Problem to work on :: Scan the material below for the string "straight", and copy every line where it shows up.

Excerpted data ::
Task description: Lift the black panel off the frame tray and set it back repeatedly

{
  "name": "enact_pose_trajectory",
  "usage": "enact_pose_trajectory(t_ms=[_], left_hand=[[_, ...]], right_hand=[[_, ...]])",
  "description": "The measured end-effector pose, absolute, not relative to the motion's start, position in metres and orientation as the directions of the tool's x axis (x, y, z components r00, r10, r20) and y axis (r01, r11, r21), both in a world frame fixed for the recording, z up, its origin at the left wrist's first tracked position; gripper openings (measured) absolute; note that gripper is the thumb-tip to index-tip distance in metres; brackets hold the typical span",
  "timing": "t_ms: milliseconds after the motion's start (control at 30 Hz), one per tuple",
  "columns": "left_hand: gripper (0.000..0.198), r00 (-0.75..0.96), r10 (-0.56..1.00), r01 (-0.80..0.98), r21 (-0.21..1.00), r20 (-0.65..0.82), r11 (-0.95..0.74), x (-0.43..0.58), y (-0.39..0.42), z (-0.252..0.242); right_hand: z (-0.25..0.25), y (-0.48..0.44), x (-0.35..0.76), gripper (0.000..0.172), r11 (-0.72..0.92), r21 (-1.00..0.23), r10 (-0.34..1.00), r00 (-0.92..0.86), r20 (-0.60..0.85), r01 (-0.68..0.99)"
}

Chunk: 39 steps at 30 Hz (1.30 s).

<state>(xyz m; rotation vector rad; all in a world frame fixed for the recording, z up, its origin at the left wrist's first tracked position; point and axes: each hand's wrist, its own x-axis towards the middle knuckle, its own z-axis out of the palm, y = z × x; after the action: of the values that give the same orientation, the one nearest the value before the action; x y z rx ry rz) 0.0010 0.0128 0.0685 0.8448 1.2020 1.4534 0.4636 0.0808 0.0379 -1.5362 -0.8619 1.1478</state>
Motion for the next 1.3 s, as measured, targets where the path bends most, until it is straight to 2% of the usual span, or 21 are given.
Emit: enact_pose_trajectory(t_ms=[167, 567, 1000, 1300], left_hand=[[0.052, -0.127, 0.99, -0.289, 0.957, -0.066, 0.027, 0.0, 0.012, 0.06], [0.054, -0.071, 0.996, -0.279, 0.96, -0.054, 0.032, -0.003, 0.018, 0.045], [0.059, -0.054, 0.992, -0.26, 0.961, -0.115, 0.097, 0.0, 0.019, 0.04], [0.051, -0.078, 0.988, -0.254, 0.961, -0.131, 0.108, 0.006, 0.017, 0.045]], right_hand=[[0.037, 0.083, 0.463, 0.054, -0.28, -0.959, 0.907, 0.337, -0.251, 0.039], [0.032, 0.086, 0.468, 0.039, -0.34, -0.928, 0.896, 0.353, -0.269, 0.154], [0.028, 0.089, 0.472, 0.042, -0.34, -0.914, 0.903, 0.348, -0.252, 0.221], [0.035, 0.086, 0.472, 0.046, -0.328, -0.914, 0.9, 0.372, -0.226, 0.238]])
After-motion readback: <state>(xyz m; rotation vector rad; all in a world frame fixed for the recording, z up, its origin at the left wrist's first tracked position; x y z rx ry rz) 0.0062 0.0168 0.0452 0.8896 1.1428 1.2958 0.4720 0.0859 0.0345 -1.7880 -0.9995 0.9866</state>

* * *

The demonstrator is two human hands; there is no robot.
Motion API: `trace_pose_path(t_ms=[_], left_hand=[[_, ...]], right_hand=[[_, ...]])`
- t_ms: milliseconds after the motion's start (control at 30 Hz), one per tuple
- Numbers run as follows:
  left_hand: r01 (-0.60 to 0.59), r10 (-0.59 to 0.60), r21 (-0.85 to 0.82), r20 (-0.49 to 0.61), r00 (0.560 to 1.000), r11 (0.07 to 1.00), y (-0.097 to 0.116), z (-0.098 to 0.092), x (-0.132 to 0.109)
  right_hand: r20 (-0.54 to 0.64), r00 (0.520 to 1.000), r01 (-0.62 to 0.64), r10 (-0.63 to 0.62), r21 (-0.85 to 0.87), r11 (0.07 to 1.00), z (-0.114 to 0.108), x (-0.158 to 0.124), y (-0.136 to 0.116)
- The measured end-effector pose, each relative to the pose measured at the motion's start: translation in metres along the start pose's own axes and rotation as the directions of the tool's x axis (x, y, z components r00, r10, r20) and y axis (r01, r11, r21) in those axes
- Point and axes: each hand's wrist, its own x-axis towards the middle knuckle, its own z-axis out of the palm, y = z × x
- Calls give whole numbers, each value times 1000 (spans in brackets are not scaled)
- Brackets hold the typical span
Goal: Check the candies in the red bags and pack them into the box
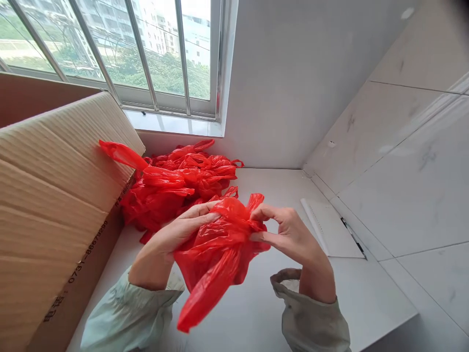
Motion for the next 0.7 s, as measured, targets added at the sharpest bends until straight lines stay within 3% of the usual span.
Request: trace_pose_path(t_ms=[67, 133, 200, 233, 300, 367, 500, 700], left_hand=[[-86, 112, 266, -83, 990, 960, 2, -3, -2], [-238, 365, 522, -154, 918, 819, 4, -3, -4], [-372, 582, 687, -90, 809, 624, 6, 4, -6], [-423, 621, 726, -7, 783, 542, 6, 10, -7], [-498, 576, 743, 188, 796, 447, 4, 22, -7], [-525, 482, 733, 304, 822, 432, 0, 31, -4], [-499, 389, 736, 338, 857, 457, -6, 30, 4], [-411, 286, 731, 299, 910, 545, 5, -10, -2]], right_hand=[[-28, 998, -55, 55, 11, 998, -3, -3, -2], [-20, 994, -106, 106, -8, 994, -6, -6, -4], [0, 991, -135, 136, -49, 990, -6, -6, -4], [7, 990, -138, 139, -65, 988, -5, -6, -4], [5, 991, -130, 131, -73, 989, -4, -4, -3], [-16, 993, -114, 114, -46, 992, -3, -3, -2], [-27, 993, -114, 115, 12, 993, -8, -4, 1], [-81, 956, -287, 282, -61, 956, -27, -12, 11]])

Task output ::
Motion for the next 1.3 s, as measured, targets where the path bends most, until it is straight to 2% of the usual span, or 21 are given.
Motion for the next 0.7 s, as measured, targets added at the sharpest bends until straight lines stay within 3% of the usual span.

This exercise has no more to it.